Las revueltas en Cuba son un rayo de esperanza para todos aquellos que creemos en la libertad, especialmente cuando su ausencia conduce al nivel de miseria y opresión que padece el pueblo cubano.

El poder de atracción del comunismo –o de una socialdemocracia invasora, hiperburocratizada y liberticida- se explica por la exaltación de un concepto que a casi todo el mundo le suena bien: la igualdad. Parte del éxito de la Declaración Universal de los Derechos Humanos radica en que estos recaen sobre toda persona por igual. El problema aparece cuando se pretende explicar y regir todo fenómeno humano según un único principio, ya sea la igualdad, la libertad o la prosperidad.

Las dos ideologías políticas que dominan el panorama actual se refugian bajo una sola de estas dos ideas –igualdad o libertad-, y ambas prometen prosperidad. Que sean únicamente dos las propuestas se debe a múltiples factores. El que me interesa resaltar es que la política en la que participan grandes sectores de la población necesita reproducir el modelo económico de las empresas que fundamentan su gestión básicamente a través del marketing. Se trata de un fenómeno que, pese a que tan sólo cuenta con un siglo de existencia, se aplicó rápidamente al mercado de las ideas: no existe propaganda más efectiva que prometer el paraíso en la tierra a través de un principio rector, un catalejo unívoco desde el cual interpretar el mundo. Si esto lo aderezas con encontrar un enemigo común, el éxito está asegurado.

Llegas mejor y más rápido al corazón del consumidor si te centras en una sola característica, especialmente si el discurso es sentimental

¿Por qué vender sólo una idea? Los publicitarios conocen bien esta estrategia, la llamada USP, “única proposición de venta” en español. Llegas mejor y más rápido al corazón del consumidor si te centras en una sola característica, especialmente si el discurso es sentimental. La era de la comunicación de masas no permite mucho más. Tanto a los votantes-consumidores como a los políticos-vendedores no es que les manque finezza: sencillamente, no hay espacio para ella.

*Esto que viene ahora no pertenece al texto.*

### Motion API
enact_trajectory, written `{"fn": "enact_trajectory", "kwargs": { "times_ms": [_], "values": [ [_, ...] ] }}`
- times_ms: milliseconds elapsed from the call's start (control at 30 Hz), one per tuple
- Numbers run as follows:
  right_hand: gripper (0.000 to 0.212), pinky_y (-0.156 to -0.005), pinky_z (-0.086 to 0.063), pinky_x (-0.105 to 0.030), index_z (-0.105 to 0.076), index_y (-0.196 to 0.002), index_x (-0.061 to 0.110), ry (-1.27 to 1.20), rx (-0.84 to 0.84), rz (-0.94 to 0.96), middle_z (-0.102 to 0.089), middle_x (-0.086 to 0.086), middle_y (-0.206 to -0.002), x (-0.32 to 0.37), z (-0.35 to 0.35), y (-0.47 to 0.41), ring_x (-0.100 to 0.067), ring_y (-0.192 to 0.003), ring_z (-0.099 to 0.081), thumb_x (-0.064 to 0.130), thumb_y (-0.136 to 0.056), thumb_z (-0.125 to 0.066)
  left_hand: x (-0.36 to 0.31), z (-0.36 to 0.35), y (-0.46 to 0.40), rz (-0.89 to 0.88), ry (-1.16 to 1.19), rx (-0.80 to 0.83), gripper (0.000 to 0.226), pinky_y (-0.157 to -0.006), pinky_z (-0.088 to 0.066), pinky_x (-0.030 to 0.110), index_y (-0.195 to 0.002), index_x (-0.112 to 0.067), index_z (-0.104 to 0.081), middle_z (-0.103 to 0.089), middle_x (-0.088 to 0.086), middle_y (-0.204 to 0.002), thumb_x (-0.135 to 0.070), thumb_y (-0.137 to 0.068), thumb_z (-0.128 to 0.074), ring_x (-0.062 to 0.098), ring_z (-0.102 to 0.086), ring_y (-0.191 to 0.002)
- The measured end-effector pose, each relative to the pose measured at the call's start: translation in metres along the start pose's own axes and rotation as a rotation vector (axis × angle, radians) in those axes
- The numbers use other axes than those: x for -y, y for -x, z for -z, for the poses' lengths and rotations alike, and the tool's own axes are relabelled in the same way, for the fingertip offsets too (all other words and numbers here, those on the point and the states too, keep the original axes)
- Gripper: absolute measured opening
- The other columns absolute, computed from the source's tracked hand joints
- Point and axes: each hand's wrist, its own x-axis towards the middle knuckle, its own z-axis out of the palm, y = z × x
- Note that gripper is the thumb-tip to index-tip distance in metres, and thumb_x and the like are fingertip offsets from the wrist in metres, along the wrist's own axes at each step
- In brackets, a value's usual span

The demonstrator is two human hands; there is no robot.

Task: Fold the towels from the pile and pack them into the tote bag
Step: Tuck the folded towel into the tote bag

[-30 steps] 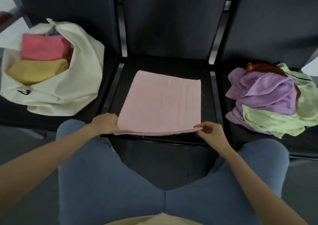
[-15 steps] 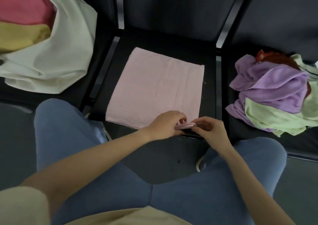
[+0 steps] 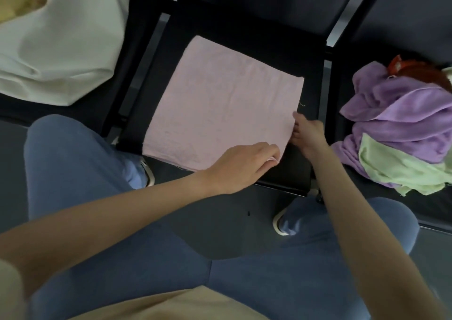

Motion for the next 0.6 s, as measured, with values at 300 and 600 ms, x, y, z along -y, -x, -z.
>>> {"fn": "enact_trajectory", "kwargs": {
  "times_ms": [300, 600],
  "values": [
    [0.049, -0.090, -0.051, -0.031, -0.048, -0.126, 0.000, 0.269, -0.162, 0.101, -0.055, -0.004, -0.109, 0.060, -0.036, -0.085, -0.017, -0.103, -0.056, 0.017, -0.085, -0.069, 0.009, 0.036, 0.005, 0.295, 0.462, 0.055, 0.016, -0.063, -0.046, 0.023, -0.096, -0.013, -0.062, -0.061, -0.012, -0.072, -0.017, -0.085, -0.073, 0.003, -0.054, -0.058],
    [0.011, -0.055, -0.049, -0.027, -0.054, -0.078, 0.012, 0.265, -0.298, 0.274, -0.056, -0.001, -0.078, 0.079, -0.001, -0.085, -0.016, -0.068, -0.056, 0.010, -0.084, -0.063, 0.006, 0.047, 0.000, 0.666, 0.765, 0.214, 0.021, -0.065, -0.061, 0.034, -0.098, 0.008, -0.065, -0.071, 0.018, -0.084, 0.002, -0.080, -0.074, 0.030, -0.072, -0.069]
  ]
}}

Ahora bien, explicar la naturaleza humana y su organización social y política desde un único concepto no solo es absurdo sino que nos lleva a conclusiones y acciones irracionales y profundamente equivocadas. Conocemos los resultados de la exaltación de la igualdad en países socialistas, pero se habla poco de lo que ocurriría si la idea desde la que interpretarlo todo fuera la libertad. Es un buen momento para hacer este tipo de reflexiones, entre otros motivos por el tipo de propuestas con las que las nuevas hornadas de liberales tratan de contrarrestar el liberticidio que progresivamente nos va envolviendo, sin prisa pero sin pausa.

La juventud liberal lleva al menos una década cobrando fuerza en Internet, extendiéndose desde ahí al mundo no virtual. Este éxito no se explica únicamente por la alta conectividad y rapidez que proporcionan las redes sociales. El factor principal es la necesidad que tiene el ser humano de luchar por una libertad perdida o en grave riesgo de desaparición. Gracias a toda esta generación de guerrilleros de Internet una parte importante de la población ha ido despertando del plácido y confiado sueño de “esto no llegará a ocurrir”, ojalá sean más los que vayan abriendo los ojos.

Evitar importantes errores

Ahora bien, su propuesta liberal –como cualquier otra propuesta humana- es susceptible de incurrir en importantes errores que conviene señalar si no queremos caer en la trampa del conocido péndulo de la historia. ¿Qué deberían considerar los jóvenes liberales?

Primero, lo ya destacado: no podemos explicar todo lo que afecta al ser humano con un único concepto ni guiarnos exclusivamente a través de él. Segundo, la idea de libertad es un concepto sobre el que se debate desde hace milenios y no es precisamente asunto sencillo. Las nuevas hornadas de liberales tienden a informarse sobre esta idea a través de autores relativamente actuales, no siempre muy brillantes, y con cierta tendencia a reducir todo este asunto, casi inabarcable, a lo estrictamente económico. Suelen tener tanta fe en el libre mercado que llegan a creer que de éste se derivaría una suerte de “mano invisible de la moral”, cuando la relación es más bien a la inversa. Si han llegado a darse las condiciones para crear una sociedad que respeta la libertad y defiende los derechos humanos es por cómo se ha configurado la civilización occidental después de siglos de filosofía, derecho romano, de cristianismo y de numerosos y cruentos conflictos.

¿Queremos conservar esa libertad y prosperidad por la que ahora lucha el pueblo cubano tras seis décadas de dictadura? No cometamos el error de creer fervientemente en una sola idea, por más indispensable que sea. La libertad es imprescindible, no es negociable, pero pensar al ser humano y la sociedad de forma cabal precisa introducir más factores, sutilezas y variantes en juego.